**WHAT IS BEING ASKED:** Among the entries below, find every line that contains the string "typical", then copy it.

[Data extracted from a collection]
====

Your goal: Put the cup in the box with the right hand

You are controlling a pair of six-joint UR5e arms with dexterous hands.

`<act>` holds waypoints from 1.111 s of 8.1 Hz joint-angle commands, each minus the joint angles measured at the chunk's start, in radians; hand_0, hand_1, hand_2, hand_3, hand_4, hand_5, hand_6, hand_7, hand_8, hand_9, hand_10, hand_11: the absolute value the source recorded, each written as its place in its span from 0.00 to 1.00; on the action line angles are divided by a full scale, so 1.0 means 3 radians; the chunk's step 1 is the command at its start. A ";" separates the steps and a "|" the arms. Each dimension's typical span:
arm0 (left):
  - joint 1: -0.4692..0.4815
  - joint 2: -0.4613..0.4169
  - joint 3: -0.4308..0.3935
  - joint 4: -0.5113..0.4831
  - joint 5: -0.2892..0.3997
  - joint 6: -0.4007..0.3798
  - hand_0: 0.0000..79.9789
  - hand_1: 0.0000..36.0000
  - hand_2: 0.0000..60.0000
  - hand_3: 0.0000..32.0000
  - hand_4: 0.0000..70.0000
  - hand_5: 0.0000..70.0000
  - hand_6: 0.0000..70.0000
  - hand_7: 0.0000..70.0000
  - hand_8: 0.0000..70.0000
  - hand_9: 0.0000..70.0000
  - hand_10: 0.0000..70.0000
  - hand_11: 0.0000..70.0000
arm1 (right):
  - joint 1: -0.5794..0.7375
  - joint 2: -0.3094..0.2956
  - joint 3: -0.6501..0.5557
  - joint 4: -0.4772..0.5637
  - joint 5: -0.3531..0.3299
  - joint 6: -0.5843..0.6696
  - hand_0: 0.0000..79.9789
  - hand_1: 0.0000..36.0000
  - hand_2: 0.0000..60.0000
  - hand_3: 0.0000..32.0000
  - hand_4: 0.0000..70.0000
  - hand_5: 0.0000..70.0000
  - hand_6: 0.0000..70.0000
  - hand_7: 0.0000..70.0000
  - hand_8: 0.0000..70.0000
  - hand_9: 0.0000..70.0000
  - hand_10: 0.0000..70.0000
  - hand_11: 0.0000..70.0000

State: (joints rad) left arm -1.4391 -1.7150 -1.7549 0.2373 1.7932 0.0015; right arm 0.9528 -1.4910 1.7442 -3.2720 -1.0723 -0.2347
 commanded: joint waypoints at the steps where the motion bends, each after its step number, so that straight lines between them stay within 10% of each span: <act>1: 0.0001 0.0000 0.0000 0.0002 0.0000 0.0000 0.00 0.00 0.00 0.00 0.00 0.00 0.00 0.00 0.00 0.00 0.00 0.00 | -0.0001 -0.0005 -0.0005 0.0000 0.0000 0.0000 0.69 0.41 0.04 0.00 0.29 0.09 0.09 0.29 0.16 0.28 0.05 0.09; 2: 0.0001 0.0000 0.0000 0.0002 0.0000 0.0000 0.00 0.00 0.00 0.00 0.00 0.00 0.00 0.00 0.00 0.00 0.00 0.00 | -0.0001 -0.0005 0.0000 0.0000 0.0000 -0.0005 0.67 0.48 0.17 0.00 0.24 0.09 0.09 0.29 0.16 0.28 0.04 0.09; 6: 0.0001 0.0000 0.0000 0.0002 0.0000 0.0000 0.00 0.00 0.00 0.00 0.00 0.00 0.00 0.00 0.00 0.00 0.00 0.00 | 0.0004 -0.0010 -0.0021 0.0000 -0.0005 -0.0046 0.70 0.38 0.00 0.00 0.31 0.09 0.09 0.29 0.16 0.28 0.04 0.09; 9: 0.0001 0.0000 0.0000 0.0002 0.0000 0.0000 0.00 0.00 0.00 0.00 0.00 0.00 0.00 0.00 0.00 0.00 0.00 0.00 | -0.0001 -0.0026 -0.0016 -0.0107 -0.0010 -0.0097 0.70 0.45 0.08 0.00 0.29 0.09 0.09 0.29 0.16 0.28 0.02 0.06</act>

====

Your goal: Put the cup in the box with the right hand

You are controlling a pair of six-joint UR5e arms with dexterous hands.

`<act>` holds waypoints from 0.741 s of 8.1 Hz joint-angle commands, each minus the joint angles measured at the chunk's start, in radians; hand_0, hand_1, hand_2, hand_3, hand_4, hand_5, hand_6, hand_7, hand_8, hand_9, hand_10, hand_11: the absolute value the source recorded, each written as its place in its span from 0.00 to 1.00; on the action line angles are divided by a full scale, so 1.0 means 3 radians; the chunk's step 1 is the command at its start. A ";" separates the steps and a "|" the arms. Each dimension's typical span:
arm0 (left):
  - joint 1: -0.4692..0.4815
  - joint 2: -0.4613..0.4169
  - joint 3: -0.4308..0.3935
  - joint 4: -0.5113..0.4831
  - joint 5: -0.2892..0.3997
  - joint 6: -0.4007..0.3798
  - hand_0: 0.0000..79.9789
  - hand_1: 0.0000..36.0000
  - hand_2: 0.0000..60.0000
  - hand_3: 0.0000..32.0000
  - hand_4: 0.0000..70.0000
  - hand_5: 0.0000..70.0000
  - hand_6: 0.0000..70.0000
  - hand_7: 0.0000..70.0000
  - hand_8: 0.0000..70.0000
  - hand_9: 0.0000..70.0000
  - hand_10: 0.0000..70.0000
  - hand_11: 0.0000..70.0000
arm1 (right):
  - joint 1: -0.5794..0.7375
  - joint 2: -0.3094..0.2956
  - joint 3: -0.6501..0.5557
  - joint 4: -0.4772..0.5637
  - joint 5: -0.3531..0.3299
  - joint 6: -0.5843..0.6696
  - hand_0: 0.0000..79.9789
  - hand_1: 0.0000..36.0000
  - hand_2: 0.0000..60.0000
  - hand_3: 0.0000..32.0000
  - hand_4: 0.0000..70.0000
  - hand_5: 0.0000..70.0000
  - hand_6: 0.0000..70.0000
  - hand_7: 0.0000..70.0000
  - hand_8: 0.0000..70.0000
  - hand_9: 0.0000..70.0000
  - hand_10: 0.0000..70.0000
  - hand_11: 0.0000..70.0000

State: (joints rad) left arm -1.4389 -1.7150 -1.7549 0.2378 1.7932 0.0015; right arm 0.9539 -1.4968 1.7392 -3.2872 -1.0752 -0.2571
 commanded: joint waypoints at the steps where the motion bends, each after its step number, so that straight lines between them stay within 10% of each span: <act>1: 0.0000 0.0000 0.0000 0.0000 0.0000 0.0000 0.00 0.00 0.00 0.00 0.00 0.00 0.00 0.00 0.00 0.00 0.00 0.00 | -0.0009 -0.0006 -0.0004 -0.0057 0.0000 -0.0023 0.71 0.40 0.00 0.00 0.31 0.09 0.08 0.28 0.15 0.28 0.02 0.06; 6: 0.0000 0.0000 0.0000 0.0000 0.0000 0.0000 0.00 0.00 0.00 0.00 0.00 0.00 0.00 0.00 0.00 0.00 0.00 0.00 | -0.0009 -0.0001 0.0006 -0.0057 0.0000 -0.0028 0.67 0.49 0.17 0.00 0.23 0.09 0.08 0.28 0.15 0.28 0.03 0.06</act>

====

**WRITTEN SOLUTION:**
`<act>` holds waypoints from 1.111 s of 8.1 Hz joint-angle commands, each minus the joint angles measured at the chunk's start, in radians; hand_0, hand_1, hand_2, hand_3, hand_4, hand_5, hand_6, hand_7, hand_8, hand_9, hand_10, hand_11: the absolute value the source recorded, each written as its place in its span from 0.00 to 1.00; on the action line angles are divided by a full scale, so 1.0 means 3 radians; the chunk's step 1 is the command at its start. A ";" separates the steps and a "|" the arms. Each dimension's typical span:
`<act>` holds waypoints from 0.741 s of 8.1 Hz joint-angle commands, each minus the joint angles measured at the chunk's start, in radians; hand_0, hand_1, hand_2, hand_3, hand_4, hand_5, hand_6, hand_7, hand_8, hand_9, hand_10, hand_11: the absolute value the source recorded, each written as its place in its span from 0.00 to 1.00; on the action line angles are divided by a full scale, so 1.0 means 3 radians; the chunk's step 1 is the command at its start. A ";" separates the steps and a "|" the arms. Each dimension's typical span:

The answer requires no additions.